Gerald Kyrke
- Birth name: Gerald Venables Kyrke
- Date of birth: 7 September 1882
- Place of birth: Chard, England
- Date of death: 8 March 1932 (aged 49)
- Place of death: Clifton, England

Rugby union career
- Position(s): Forward

Amateur team(s)
- Years: Team / Apps / (Points)
- Marlborough Nomads /  / ()
- –: Barbarian F.C. /  / ()

International career
- Years: Team / Apps / (Points)
- 1908: Anglo Welsh / 1 / (0)

= Gerald Kyrke =

English rugby union footballer

Gerald Venables Kyrke (7 September 1882 – 8 March 1932) was an English international rugby union forward who played club rugby for Marlborough Nomads and was selected for the 1908 Anglo-Welsh tour of New Zealand and Australia.

==Rugby career==
Kyrke played much of his rugby with Marlborough Nomads, one of the earliest English rugby clubs, based in London.
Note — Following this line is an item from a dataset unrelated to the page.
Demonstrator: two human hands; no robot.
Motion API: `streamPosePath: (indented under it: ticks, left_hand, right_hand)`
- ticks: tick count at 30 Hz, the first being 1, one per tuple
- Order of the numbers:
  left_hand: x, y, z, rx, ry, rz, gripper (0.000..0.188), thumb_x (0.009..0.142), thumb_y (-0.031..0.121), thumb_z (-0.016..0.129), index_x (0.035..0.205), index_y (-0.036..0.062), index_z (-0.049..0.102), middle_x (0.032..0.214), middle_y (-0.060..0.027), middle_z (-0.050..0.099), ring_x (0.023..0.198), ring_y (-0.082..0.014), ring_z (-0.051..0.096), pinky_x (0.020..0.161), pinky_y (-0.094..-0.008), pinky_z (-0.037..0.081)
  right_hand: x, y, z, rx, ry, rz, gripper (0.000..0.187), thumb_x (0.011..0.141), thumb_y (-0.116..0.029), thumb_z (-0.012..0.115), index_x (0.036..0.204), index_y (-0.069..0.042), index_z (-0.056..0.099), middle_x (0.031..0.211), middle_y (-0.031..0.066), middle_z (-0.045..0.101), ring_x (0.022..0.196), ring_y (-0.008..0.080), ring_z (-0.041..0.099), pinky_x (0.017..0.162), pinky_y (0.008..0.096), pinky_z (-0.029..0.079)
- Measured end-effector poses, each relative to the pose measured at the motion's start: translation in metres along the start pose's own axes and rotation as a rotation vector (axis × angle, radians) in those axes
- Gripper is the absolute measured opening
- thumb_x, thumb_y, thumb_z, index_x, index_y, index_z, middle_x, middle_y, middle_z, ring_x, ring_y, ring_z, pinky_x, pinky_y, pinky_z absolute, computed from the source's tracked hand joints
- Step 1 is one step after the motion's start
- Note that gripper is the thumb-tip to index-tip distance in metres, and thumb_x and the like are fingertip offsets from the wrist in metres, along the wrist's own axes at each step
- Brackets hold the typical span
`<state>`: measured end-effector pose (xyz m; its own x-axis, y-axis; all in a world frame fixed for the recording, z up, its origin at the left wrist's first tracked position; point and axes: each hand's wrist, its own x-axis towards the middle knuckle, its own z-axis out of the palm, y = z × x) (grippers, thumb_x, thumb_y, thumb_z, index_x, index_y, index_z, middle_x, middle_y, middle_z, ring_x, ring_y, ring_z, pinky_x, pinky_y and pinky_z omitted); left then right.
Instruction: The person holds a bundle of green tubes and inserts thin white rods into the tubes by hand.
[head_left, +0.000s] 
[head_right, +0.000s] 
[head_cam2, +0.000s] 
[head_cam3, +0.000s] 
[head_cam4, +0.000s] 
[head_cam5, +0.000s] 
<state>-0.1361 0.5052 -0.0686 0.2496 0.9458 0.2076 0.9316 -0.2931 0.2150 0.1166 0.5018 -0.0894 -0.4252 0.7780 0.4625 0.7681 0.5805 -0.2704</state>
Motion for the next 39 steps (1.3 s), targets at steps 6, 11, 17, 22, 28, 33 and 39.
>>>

When Kyrke was offered a place on a tour with invitational team, the Barbarians in 1903 he was already a Nomads player, and was still with the club at the age of 26 when he was invited to tour with the 1908 Anglo-Welsh team. The Anglo-Welsh was an early incarnation of the British Lions and the 1908 team was assembled to tour New Zealand and Australia.

Kyrke played twelve games for the Anglo-Welsh team, including one Test Match. His first game for the team was on 25 May 1908, facing Wairarapa on the opening game of the tour. He played in the First Test against New Zealand, but after a heavy defeat he was not chosen for the remaining two Tests of the tour. Despite this he continued to play against club and regional teams and scoring a try in the encounter with a joint West Coast/Buller team in July. Although Kyrke toured with the Anglo-Welsh, he was never chosen to represent England.